Sarkozy Says Wounded French Journalists Safe in Lebanon
إقرأ هذا الخبر بالعربيةFrench journalists Edith Bouvier, who sustained serious leg wounds in Syria, and William Daniels, trapped for days in bombarded Homs, have escaped Syria for Lebanon, French President Nicolas Sarkozy said Thursday.
"Edith Bouvier and William Daniels are currently safe on Lebanese territory and will within moments be under the protection of our embassy in Beirut," Sarkozy said during a brief news conference on the sidelines of an EU summit in Brussels.
"I have just spoken with Edith Bouvier, who is naturally exhausted, having suffered hugely but she knows she is free and that she will soon be taken care of," said Sarkozy.
"I want to thank all those who contributed to this happy ending after a week of efforts to evacuate them involving the International Red Cross and the Syrian Red Cross, which didn't succeed," Sarkozy said.
Sarkozy added that "the medical urgency took precedence and Edith Bouvier and her companion were to leave their surroundings using all available means".

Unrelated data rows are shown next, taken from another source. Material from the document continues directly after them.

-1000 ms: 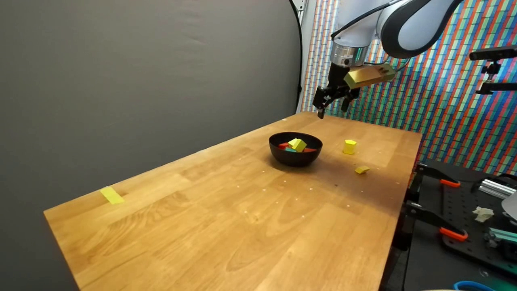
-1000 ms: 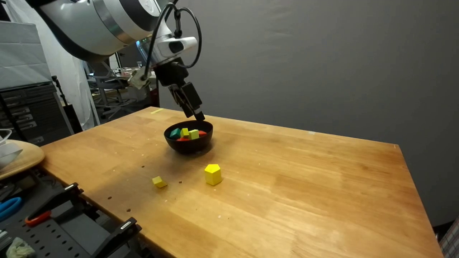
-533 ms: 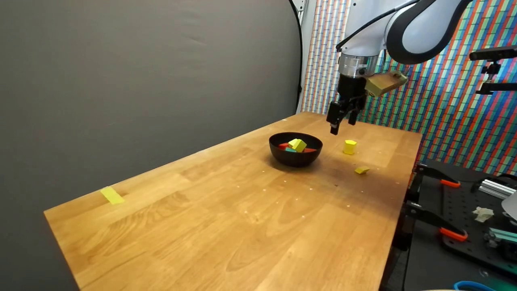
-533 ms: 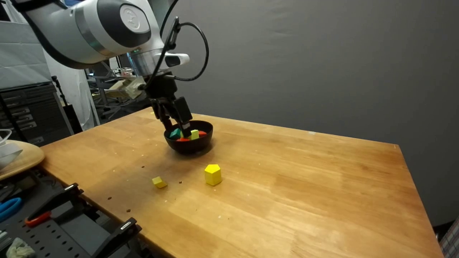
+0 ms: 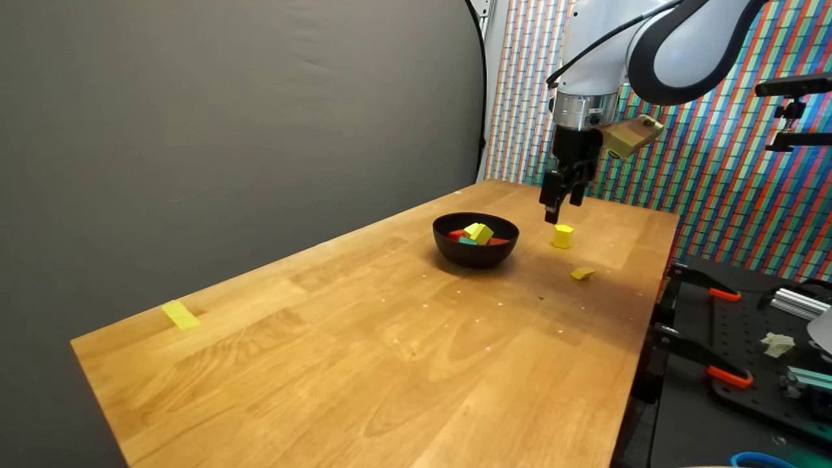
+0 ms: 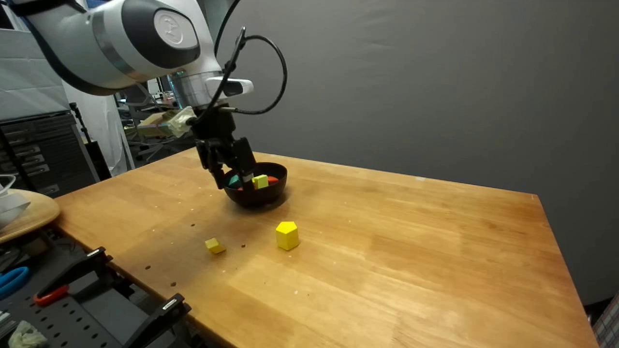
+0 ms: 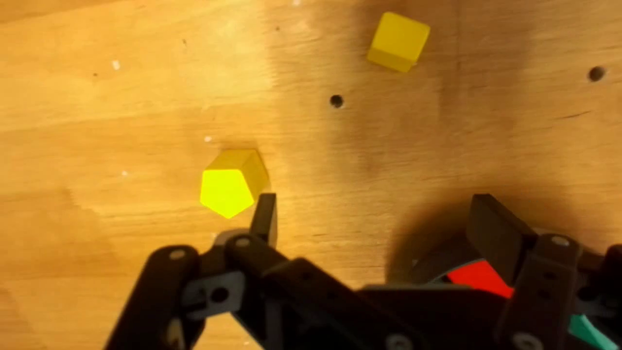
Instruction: Put all the toy blocks into the bowl.
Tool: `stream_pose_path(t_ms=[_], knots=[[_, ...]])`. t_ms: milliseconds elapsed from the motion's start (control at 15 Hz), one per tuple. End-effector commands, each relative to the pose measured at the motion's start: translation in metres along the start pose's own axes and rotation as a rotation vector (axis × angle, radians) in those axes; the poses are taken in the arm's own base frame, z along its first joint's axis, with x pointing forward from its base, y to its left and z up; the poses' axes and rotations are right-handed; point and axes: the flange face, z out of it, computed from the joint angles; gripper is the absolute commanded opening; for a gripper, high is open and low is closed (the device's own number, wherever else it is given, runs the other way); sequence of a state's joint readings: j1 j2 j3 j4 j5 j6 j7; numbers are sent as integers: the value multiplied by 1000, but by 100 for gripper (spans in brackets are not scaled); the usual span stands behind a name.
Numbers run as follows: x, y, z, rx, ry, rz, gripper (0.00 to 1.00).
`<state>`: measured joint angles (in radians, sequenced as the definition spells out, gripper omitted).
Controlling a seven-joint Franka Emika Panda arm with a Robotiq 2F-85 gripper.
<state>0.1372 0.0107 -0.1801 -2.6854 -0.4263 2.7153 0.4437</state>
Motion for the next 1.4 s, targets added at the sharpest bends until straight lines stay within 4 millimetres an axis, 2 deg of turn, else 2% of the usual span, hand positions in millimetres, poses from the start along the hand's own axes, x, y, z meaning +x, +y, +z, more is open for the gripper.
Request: stream_pose_path(t_ms=[0, 133, 267, 600, 667, 733, 1000, 1200, 1267, 1333], knots=[[19, 42, 15, -63, 81, 73, 100], [22, 63, 28, -67, 76, 130, 100], [21, 77, 45, -44, 55, 175, 100], [18, 84, 82, 6, 13, 261, 100], [18, 84, 89, 11, 3, 276, 75], [19, 83, 94, 20, -2, 291, 74], [21, 83, 97, 50, -8, 326, 42], [26, 76, 73, 50, 49, 307, 19], [27, 72, 63, 47, 71, 294, 15], [29, 64, 46, 49, 105, 275, 15]])
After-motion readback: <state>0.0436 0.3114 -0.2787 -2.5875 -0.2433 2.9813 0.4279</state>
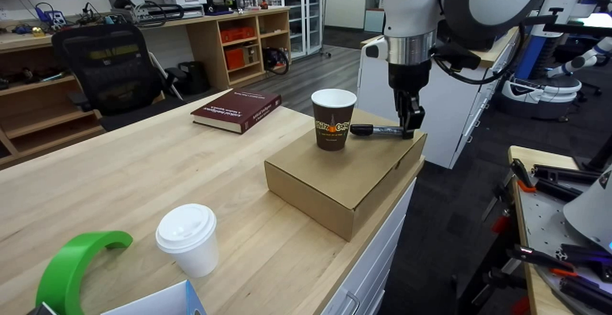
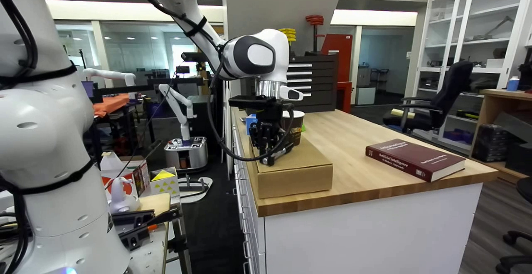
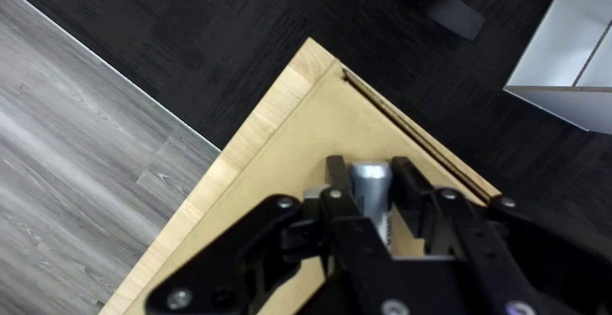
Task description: Remove the marker from the cup and put it on the box
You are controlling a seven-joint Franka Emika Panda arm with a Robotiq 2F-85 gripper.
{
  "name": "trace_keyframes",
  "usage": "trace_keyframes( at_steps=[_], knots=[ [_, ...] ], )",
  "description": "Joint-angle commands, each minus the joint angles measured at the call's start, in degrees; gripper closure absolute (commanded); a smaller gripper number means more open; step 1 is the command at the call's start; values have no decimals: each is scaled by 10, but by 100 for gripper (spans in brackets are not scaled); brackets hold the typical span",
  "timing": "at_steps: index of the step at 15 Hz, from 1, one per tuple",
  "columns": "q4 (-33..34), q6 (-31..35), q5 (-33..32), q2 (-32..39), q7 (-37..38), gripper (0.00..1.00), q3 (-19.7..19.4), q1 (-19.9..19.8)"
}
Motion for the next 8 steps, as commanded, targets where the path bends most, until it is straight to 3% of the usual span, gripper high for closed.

The French president said the pair were not currently in Beirut, and could be brought back to France "tonight in a hospital plane belonging to the French republic", if doctors gave their go-ahead.
Bouvier has multiple fractures from a February 22 rocket attack on a makeshift media center in Baba Amr, a rebel stronghold in the central Syrian city of Homs, in which U.S. veteran reporter Marie Colvin and French photographer Remi Ochlik were killed.
Photographer Daniels was also on assignment for Le Figaro, and was trapped alongside Spaniard Javier Espinosa of El Mundo daily.
Another journalist wounded in the attack, British photographer Paul Conroy, was evacuated to Lebanon on Tuesday.